* _Exercise goal_
When you transcribe the listing that follows, keep every line exact and skip any picture.

* _Data section_
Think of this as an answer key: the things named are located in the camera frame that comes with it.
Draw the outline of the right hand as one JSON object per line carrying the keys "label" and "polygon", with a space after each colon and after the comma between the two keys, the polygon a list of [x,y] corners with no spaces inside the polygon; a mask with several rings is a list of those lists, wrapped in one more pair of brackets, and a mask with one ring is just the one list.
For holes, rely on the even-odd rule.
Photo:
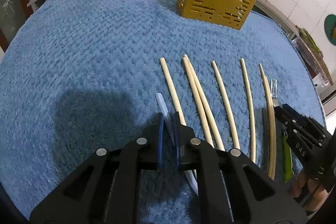
{"label": "right hand", "polygon": [[323,186],[319,186],[318,188],[317,186],[319,186],[318,181],[310,178],[304,169],[302,169],[291,185],[289,194],[293,198],[305,197],[306,195],[309,196],[312,194],[311,199],[305,203],[303,208],[308,212],[315,212],[323,205],[329,196]]}

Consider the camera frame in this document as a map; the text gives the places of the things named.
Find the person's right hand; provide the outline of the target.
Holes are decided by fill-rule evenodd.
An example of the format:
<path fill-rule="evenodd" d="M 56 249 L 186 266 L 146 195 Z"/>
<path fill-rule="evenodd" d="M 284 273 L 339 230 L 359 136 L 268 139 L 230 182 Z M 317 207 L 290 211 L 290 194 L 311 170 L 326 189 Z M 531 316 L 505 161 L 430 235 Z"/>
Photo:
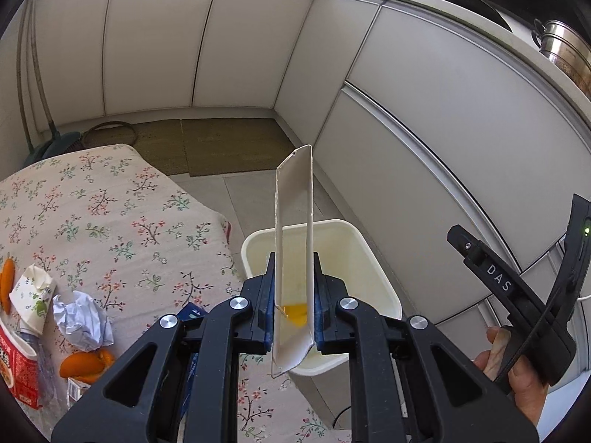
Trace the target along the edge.
<path fill-rule="evenodd" d="M 490 350 L 481 352 L 474 364 L 490 379 L 501 374 L 503 358 L 509 355 L 509 331 L 500 327 L 489 327 L 487 339 L 492 344 Z M 543 384 L 525 356 L 521 356 L 508 373 L 509 383 L 514 394 L 515 405 L 534 424 L 537 425 L 548 394 L 549 386 Z"/>

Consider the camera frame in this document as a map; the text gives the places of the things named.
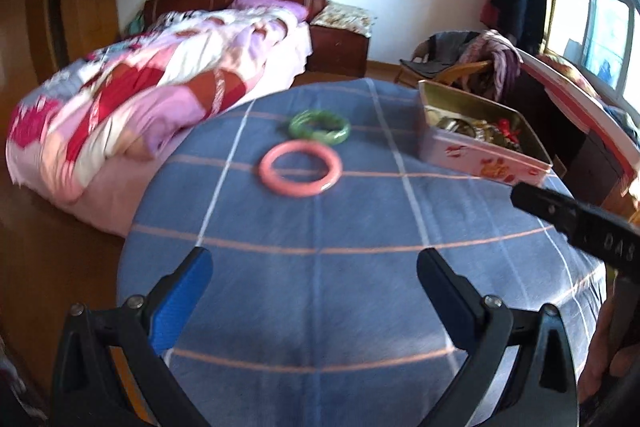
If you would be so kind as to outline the person's hand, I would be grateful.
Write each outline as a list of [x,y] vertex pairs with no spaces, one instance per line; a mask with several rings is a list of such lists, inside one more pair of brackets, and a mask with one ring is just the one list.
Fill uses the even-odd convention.
[[615,308],[614,297],[606,299],[600,309],[597,327],[591,338],[587,361],[577,384],[578,403],[585,403],[601,387],[605,371],[613,377],[625,376],[639,356],[639,346],[620,349],[616,355],[608,352],[608,335]]

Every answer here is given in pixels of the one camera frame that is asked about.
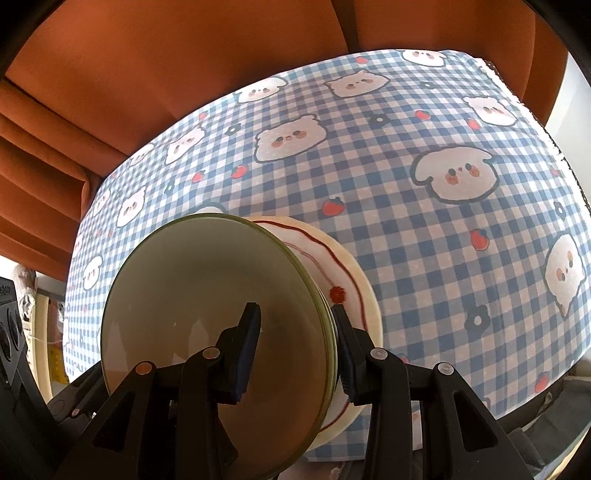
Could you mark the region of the blue bowl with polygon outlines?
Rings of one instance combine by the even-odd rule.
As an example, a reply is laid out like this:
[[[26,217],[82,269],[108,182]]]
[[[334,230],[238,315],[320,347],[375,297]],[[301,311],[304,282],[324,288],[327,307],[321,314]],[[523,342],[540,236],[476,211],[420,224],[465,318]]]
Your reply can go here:
[[[318,448],[327,441],[324,439],[325,434],[325,417],[332,407],[332,400],[335,397],[339,383],[338,373],[338,332],[335,326],[335,318],[332,315],[331,305],[322,293],[322,289],[318,287],[318,283],[305,268],[304,264],[297,267],[303,276],[304,282],[311,291],[312,300],[315,303],[315,308],[318,310],[318,321],[321,324],[322,341],[325,347],[325,363],[327,363],[327,378],[325,379],[325,391],[322,396],[322,407],[318,414],[318,433],[315,434],[314,440],[308,446],[308,451]]]
[[[269,479],[318,433],[327,378],[318,310],[273,233],[250,220],[193,214],[148,235],[127,257],[107,296],[102,370],[114,391],[142,361],[168,367],[213,346],[245,304],[262,312],[249,385],[221,423],[238,451],[231,479]]]

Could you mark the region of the red-rimmed small plate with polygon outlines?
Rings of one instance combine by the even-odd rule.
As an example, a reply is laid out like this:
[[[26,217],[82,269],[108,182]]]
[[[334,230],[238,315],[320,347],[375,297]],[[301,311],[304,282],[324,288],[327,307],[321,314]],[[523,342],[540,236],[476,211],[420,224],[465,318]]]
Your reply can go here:
[[[378,300],[362,267],[345,247],[322,230],[287,216],[252,216],[249,220],[269,230],[293,251],[329,306],[342,304],[353,328],[367,331],[375,346],[384,346]],[[322,428],[308,451],[334,440],[365,413],[370,413],[370,407],[349,403],[339,380]]]

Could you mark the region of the blue checkered cartoon tablecloth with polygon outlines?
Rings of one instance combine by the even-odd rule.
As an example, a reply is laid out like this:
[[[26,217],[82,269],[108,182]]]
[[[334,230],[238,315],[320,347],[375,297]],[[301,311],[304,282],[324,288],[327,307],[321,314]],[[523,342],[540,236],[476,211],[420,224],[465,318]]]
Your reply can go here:
[[[82,220],[65,300],[65,372],[100,356],[120,266],[199,211],[290,216],[345,246],[401,359],[446,361],[497,417],[590,346],[590,212],[532,113],[483,60],[346,55],[270,76],[133,148]]]

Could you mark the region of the orange curtain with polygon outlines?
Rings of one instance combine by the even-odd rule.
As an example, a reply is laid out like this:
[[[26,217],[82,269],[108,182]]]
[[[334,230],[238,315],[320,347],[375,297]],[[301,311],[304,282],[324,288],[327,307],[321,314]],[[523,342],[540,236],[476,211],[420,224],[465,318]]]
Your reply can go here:
[[[540,120],[567,63],[524,1],[5,1],[1,254],[67,277],[101,181],[192,110],[294,67],[385,48],[491,62]]]

* _Task result_
Think of this as an answer key: the things named are located in the camera frame that comes with it.
Draw the outline of the right hand as one JSON object per line carrying the keys "label" and "polygon", with a space after each colon and after the comma between the two keys, the polygon a list of [x,y] corners with no spaces inside the polygon; a mask with several rings is a list of those lists, wrapped in one more pair of brackets, and a mask with one ring is just the one list.
For holes, rely on the even-odd rule.
Photo:
{"label": "right hand", "polygon": [[323,186],[319,186],[318,188],[317,186],[319,186],[318,181],[310,178],[304,169],[302,169],[291,185],[289,194],[293,198],[305,197],[306,195],[309,196],[312,194],[311,199],[305,203],[303,208],[308,212],[315,212],[323,205],[329,196]]}

Consider the camera frame in this document as a map; the text gives the places of the things named.
Find the person's right hand; provide the outline of the target.
Holes are decided by fill-rule evenodd.
An example of the format:
<path fill-rule="evenodd" d="M 56 249 L 186 266 L 146 195 Z"/>
<path fill-rule="evenodd" d="M 284 273 L 339 230 L 359 136 L 268 139 L 230 182 Z M 317 207 L 290 211 L 290 194 L 311 170 L 326 189 Z M 531 316 L 505 161 L 430 235 Z"/>
Photo:
Trace the target along the edge.
<path fill-rule="evenodd" d="M 490 350 L 481 352 L 474 364 L 490 379 L 501 374 L 503 358 L 509 355 L 509 331 L 500 327 L 489 327 L 487 339 L 492 344 Z M 543 384 L 525 356 L 521 356 L 508 373 L 509 383 L 514 394 L 515 405 L 534 424 L 537 425 L 548 394 L 549 386 Z"/>

Consider the camera frame in this document as a map; the text gives the places of the things named.
If you would be so kind as to outline the person's hand, I would be grateful.
Write each outline as a list of [x,y] vertex pairs with no spaces, one instance per line; a mask with several rings is a list of such lists, inside one more pair of brackets, and a mask with one ring is just the one list.
Fill uses the even-odd convention.
[[615,308],[614,297],[606,299],[600,309],[597,327],[591,338],[587,361],[577,384],[578,403],[585,403],[601,387],[605,371],[613,377],[625,376],[639,356],[639,346],[620,349],[616,355],[608,352],[608,335]]

Every answer here is given in pixels of the one camera frame that is asked about.
Could you mark the region of the blue bowl with polygon outlines?
Rings of one instance combine by the even-odd rule.
As an example, a reply is laid out like this:
[[[26,217],[82,269],[108,182]]]
[[[334,230],[238,315],[320,347],[375,297]],[[301,311],[304,282],[324,288],[327,307],[321,314]],[[523,342],[540,236],[476,211],[420,224],[465,318]]]
Your reply can go here:
[[[318,448],[327,441],[324,439],[325,434],[325,417],[332,407],[332,400],[335,397],[339,383],[338,373],[338,332],[335,326],[335,318],[332,315],[331,305],[322,293],[322,289],[318,287],[318,283],[305,268],[304,264],[297,267],[303,276],[304,282],[311,291],[312,300],[315,303],[315,308],[318,310],[318,321],[321,324],[322,341],[325,347],[325,363],[327,363],[327,378],[325,379],[325,391],[322,396],[322,407],[318,414],[318,433],[315,434],[314,440],[308,446],[308,451]]]
[[[269,479],[318,433],[327,378],[318,310],[273,233],[250,220],[193,214],[148,235],[127,257],[107,296],[102,370],[114,391],[142,361],[168,367],[213,346],[245,304],[262,312],[249,385],[221,423],[238,451],[231,479]]]

Could you mark the region of the red-rimmed small plate with polygon outlines?
Rings of one instance combine by the even-odd rule.
As an example, a reply is laid out like this:
[[[26,217],[82,269],[108,182]]]
[[[334,230],[238,315],[320,347],[375,297]],[[301,311],[304,282],[324,288],[327,307],[321,314]],[[523,342],[540,236],[476,211],[420,224],[465,318]]]
Your reply can go here:
[[[378,300],[362,267],[345,247],[322,230],[287,216],[252,216],[249,220],[269,230],[293,251],[329,306],[342,304],[353,328],[367,331],[375,346],[384,346]],[[322,428],[308,451],[334,440],[365,413],[370,413],[370,407],[349,403],[339,380]]]

Could you mark the region of the blue checkered cartoon tablecloth with polygon outlines?
Rings of one instance combine by the even-odd rule.
As an example, a reply is laid out like this:
[[[26,217],[82,269],[108,182]]]
[[[334,230],[238,315],[320,347],[375,297]],[[301,311],[304,282],[324,288],[327,307],[321,314]],[[523,342],[540,236],[476,211],[420,224],[465,318]]]
Your reply can go here:
[[[82,220],[65,300],[65,372],[100,356],[120,266],[199,211],[290,216],[345,246],[401,359],[446,361],[497,417],[590,346],[590,212],[532,113],[483,60],[346,55],[270,76],[133,148]]]

Could you mark the region of the orange curtain with polygon outlines?
Rings of one instance combine by the even-odd rule.
As an example, a reply is laid out like this:
[[[26,217],[82,269],[108,182]]]
[[[334,230],[238,315],[320,347],[375,297]],[[301,311],[304,282],[324,288],[327,307],[321,314]],[[523,342],[540,236],[476,211],[420,224],[465,318]]]
Your reply can go here:
[[[540,120],[567,63],[524,1],[5,1],[1,254],[67,277],[101,181],[192,110],[294,67],[385,48],[491,62]]]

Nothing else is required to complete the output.